**Task directions:** Across the records below, how many lines include the string "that"? Respond with the number only.

**Record excerpts:**
########
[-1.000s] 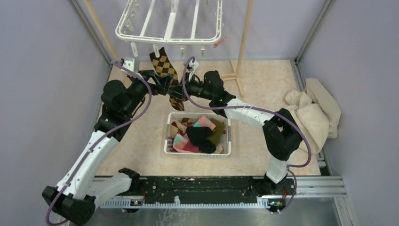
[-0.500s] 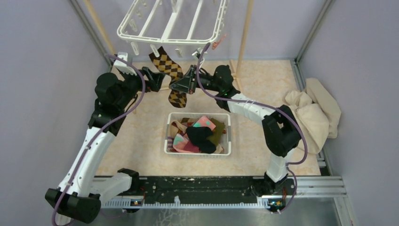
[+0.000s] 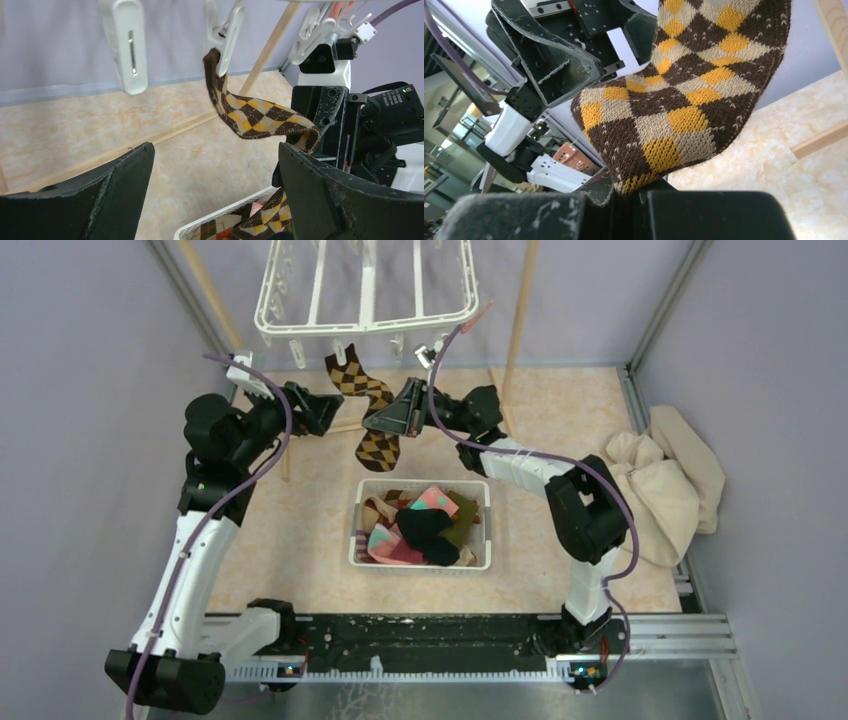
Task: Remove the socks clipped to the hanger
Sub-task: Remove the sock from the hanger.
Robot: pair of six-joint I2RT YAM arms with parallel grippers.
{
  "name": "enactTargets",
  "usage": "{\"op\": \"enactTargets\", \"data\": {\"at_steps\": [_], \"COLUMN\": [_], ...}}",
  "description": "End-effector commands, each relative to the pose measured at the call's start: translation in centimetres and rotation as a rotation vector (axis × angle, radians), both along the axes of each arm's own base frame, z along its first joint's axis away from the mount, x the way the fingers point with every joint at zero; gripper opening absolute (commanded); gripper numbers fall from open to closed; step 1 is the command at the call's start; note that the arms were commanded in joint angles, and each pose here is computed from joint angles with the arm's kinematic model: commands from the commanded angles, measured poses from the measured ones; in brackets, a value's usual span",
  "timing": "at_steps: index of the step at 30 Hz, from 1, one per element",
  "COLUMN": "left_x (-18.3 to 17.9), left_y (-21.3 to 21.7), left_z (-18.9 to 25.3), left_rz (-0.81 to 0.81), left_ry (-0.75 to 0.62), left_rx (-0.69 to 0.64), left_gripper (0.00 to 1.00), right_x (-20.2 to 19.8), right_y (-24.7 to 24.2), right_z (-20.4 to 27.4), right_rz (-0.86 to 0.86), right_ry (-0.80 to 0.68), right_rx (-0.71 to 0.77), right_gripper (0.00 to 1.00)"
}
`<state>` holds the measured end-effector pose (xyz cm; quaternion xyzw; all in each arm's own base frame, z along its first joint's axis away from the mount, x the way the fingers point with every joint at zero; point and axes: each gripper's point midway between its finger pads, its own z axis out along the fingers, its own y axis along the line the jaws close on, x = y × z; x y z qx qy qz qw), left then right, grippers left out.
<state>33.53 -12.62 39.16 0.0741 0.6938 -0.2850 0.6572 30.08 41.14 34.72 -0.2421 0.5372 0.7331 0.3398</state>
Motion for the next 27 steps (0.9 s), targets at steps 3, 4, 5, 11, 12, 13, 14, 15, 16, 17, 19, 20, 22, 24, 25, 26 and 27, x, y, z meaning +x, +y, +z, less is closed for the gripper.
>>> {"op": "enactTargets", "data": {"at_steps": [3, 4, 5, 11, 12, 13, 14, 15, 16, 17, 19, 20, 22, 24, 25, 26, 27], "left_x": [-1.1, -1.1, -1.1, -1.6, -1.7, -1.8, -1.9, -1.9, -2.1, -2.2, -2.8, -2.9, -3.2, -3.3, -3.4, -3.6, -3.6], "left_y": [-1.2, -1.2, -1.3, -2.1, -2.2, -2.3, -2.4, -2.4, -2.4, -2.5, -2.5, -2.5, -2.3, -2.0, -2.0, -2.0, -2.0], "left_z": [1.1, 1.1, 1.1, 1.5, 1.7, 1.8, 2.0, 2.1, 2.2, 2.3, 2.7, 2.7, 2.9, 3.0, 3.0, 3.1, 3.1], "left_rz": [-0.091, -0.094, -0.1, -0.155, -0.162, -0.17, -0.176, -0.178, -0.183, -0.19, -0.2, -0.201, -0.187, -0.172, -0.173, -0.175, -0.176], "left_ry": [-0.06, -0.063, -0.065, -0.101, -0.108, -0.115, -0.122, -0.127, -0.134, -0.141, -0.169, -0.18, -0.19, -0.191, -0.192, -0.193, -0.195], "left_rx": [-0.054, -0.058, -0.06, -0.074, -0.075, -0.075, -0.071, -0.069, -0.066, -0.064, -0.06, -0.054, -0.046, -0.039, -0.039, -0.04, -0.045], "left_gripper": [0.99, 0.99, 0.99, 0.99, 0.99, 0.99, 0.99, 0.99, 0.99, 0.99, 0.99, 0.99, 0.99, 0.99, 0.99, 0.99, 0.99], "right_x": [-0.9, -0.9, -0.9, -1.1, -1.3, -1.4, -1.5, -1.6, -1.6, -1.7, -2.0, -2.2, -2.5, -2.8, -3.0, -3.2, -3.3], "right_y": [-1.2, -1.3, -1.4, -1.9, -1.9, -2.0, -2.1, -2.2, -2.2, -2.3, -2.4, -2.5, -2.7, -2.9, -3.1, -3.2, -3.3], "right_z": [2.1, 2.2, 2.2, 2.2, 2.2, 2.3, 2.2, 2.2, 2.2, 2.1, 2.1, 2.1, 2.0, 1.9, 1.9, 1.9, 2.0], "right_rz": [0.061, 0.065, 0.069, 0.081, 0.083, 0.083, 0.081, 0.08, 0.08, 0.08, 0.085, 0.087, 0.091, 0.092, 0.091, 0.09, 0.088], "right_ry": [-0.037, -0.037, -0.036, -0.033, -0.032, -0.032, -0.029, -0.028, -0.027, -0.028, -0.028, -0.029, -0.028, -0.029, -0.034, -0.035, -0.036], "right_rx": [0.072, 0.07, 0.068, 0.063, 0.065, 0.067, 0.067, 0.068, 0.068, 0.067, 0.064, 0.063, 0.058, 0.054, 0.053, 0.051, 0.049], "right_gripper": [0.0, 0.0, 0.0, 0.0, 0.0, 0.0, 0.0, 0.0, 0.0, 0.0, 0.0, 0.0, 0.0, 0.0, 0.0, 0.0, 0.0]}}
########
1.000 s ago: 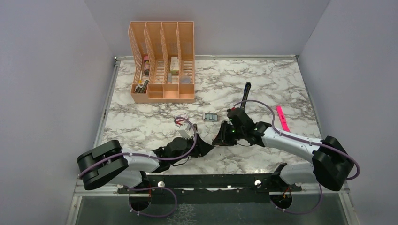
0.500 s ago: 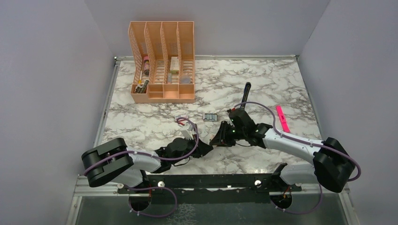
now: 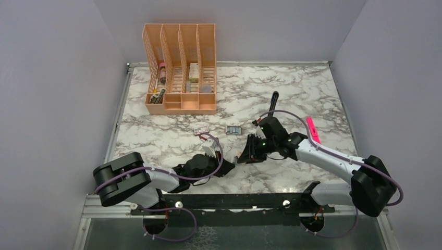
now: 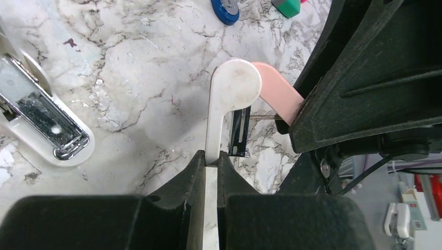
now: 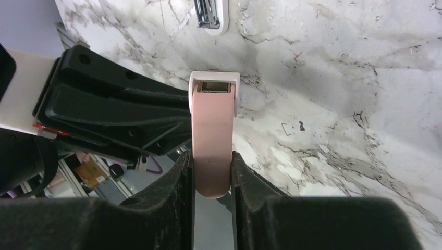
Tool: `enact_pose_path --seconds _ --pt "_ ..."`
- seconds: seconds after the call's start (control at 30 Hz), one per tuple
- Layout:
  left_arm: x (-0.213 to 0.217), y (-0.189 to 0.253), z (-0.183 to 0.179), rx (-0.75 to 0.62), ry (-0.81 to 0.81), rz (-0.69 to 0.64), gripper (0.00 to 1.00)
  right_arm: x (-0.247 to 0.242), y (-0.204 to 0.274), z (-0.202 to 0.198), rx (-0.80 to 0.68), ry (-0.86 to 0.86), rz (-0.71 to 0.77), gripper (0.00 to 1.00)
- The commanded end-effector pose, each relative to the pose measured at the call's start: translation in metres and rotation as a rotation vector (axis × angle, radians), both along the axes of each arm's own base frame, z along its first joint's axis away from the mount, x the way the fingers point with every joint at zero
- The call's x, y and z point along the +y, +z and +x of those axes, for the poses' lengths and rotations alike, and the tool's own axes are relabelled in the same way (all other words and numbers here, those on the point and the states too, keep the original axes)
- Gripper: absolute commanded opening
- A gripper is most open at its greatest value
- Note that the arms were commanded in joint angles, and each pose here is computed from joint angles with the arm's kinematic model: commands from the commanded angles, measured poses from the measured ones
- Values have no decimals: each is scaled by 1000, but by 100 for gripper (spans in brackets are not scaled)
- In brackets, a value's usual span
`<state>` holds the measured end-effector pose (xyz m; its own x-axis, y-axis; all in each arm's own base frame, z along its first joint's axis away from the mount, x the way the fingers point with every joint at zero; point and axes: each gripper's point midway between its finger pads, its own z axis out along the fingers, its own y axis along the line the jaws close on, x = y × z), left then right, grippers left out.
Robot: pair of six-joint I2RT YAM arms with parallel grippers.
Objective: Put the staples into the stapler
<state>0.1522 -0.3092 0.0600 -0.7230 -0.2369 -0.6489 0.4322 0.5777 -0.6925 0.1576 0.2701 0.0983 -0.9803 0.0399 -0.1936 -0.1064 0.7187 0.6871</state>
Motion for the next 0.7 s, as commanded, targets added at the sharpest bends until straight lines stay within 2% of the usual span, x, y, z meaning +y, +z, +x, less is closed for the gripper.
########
**Written response:** 2